** Your goal **
In the entries below, count the lines holding "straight". Reply with the number only.

** Data for review **
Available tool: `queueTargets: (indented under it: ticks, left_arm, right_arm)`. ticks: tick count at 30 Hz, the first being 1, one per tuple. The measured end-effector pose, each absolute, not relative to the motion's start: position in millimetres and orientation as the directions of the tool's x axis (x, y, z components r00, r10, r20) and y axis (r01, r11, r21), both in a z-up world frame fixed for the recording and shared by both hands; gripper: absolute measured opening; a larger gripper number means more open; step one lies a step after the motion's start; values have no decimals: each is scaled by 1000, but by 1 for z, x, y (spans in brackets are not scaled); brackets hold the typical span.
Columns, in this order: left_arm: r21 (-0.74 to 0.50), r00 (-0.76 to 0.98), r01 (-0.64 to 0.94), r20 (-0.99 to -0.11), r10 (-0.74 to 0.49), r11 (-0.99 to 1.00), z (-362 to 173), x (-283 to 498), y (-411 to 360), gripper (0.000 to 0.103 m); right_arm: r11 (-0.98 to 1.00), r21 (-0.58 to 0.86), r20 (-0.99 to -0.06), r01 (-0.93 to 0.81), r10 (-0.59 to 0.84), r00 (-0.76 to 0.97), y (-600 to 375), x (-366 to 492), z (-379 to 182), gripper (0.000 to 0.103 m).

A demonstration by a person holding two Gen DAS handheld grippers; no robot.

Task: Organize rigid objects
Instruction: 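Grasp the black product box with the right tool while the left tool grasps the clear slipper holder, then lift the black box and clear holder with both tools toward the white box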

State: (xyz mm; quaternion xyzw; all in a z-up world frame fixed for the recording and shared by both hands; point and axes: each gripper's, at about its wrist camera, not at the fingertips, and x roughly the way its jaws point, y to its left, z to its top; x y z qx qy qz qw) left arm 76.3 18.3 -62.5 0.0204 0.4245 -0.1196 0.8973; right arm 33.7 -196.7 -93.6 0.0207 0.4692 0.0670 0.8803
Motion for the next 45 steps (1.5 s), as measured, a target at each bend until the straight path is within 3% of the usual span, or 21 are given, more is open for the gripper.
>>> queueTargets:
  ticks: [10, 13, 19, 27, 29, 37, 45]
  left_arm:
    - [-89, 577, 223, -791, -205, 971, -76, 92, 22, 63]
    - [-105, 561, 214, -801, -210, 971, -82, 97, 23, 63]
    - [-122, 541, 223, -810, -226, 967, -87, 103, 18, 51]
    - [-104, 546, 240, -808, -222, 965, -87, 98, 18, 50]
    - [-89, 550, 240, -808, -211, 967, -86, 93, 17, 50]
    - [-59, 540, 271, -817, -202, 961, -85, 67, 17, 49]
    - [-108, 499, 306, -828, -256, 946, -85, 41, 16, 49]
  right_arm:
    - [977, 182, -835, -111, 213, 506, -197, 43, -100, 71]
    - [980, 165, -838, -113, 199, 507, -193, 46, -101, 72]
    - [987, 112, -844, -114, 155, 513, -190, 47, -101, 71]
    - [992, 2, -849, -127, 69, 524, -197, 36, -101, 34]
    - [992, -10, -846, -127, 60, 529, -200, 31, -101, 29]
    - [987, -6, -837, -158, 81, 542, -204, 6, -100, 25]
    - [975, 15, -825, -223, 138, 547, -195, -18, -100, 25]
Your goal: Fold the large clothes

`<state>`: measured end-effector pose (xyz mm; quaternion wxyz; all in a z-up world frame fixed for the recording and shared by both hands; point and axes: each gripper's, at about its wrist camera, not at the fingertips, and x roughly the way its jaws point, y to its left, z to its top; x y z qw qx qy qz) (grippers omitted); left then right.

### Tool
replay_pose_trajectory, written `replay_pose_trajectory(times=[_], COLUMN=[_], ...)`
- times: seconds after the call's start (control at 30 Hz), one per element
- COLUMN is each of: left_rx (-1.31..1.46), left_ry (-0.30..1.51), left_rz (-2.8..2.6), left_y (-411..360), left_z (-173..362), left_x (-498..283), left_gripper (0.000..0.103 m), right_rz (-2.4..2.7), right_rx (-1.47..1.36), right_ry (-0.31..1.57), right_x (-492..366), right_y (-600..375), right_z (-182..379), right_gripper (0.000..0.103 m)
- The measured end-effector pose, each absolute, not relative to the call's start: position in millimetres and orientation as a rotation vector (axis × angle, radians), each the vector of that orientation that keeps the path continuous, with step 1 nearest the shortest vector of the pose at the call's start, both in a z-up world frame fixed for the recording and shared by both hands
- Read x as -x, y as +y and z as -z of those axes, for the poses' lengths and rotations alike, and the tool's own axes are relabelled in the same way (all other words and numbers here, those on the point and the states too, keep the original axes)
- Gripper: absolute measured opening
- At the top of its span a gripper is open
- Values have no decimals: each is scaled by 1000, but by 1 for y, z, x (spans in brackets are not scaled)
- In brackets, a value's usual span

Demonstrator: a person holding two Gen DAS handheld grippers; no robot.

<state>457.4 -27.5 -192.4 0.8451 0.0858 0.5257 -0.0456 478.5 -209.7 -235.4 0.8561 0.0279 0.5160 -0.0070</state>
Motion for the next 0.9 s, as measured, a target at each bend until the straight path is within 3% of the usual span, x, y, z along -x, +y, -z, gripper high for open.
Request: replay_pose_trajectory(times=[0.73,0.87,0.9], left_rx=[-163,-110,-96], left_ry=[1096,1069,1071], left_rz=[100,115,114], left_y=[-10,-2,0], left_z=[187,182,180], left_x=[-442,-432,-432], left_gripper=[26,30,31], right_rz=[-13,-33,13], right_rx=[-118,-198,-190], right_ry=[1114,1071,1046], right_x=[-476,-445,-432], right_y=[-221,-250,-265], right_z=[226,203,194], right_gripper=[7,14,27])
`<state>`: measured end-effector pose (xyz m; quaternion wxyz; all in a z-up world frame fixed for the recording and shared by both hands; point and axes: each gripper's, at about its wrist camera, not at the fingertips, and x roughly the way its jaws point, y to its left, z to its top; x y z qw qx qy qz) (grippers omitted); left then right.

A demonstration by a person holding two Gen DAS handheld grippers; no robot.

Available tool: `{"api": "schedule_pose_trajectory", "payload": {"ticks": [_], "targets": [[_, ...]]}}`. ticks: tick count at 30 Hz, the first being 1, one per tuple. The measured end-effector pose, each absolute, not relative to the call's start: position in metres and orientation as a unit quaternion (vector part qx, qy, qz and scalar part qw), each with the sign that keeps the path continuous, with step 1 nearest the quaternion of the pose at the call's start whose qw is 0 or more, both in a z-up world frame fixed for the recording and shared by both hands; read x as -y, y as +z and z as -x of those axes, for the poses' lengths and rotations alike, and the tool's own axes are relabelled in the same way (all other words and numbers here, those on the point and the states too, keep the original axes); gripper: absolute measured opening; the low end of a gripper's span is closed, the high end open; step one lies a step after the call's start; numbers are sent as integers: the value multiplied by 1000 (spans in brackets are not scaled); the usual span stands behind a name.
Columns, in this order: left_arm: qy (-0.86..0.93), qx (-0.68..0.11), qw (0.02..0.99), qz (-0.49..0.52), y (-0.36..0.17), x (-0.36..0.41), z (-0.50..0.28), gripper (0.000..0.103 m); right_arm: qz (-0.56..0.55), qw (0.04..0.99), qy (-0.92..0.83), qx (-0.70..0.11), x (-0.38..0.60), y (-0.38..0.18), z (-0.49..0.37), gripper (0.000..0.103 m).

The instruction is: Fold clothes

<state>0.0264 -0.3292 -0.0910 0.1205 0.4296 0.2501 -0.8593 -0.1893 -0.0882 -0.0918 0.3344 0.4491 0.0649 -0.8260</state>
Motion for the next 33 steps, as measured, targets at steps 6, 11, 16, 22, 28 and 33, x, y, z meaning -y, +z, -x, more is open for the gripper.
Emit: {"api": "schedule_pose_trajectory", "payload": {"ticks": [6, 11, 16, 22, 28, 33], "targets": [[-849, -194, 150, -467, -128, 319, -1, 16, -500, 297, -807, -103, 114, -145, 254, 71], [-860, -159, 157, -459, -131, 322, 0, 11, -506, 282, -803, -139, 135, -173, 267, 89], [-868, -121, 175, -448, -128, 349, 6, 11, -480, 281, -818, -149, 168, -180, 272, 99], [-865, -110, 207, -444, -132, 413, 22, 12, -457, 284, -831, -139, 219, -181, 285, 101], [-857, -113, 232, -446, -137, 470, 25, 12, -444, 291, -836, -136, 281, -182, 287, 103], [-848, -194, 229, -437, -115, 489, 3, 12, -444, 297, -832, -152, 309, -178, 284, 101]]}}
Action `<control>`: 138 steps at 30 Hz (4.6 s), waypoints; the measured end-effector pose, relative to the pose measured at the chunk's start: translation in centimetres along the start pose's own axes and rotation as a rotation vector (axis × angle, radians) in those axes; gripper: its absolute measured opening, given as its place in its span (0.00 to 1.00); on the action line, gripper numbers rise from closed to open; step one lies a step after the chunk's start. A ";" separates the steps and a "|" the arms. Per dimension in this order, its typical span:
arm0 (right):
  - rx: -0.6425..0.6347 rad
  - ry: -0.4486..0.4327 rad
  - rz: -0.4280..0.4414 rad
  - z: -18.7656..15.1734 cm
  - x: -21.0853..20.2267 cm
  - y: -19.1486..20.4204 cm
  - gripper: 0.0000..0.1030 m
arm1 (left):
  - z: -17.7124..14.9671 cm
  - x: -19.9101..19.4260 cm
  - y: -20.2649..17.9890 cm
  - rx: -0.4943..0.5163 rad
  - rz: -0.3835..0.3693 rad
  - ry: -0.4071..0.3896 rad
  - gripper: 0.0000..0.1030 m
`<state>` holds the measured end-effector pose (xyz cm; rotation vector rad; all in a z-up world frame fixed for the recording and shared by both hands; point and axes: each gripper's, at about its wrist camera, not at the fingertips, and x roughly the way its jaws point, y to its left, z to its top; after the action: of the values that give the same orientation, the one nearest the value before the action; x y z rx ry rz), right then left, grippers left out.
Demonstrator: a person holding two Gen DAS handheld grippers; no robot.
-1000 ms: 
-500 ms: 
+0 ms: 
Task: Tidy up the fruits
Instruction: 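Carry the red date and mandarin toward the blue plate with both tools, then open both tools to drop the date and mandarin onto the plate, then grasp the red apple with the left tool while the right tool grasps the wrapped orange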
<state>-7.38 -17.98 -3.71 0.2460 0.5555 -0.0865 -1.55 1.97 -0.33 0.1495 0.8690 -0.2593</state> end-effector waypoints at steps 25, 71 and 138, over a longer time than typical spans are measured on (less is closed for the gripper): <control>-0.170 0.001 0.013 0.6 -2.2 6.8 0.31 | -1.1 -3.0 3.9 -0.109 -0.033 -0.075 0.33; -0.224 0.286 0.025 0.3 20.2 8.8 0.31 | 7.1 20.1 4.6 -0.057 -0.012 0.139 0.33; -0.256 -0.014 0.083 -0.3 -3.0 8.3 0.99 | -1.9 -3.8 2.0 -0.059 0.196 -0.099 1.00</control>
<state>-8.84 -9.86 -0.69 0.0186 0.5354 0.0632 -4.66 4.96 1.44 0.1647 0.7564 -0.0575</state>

** Response below **
2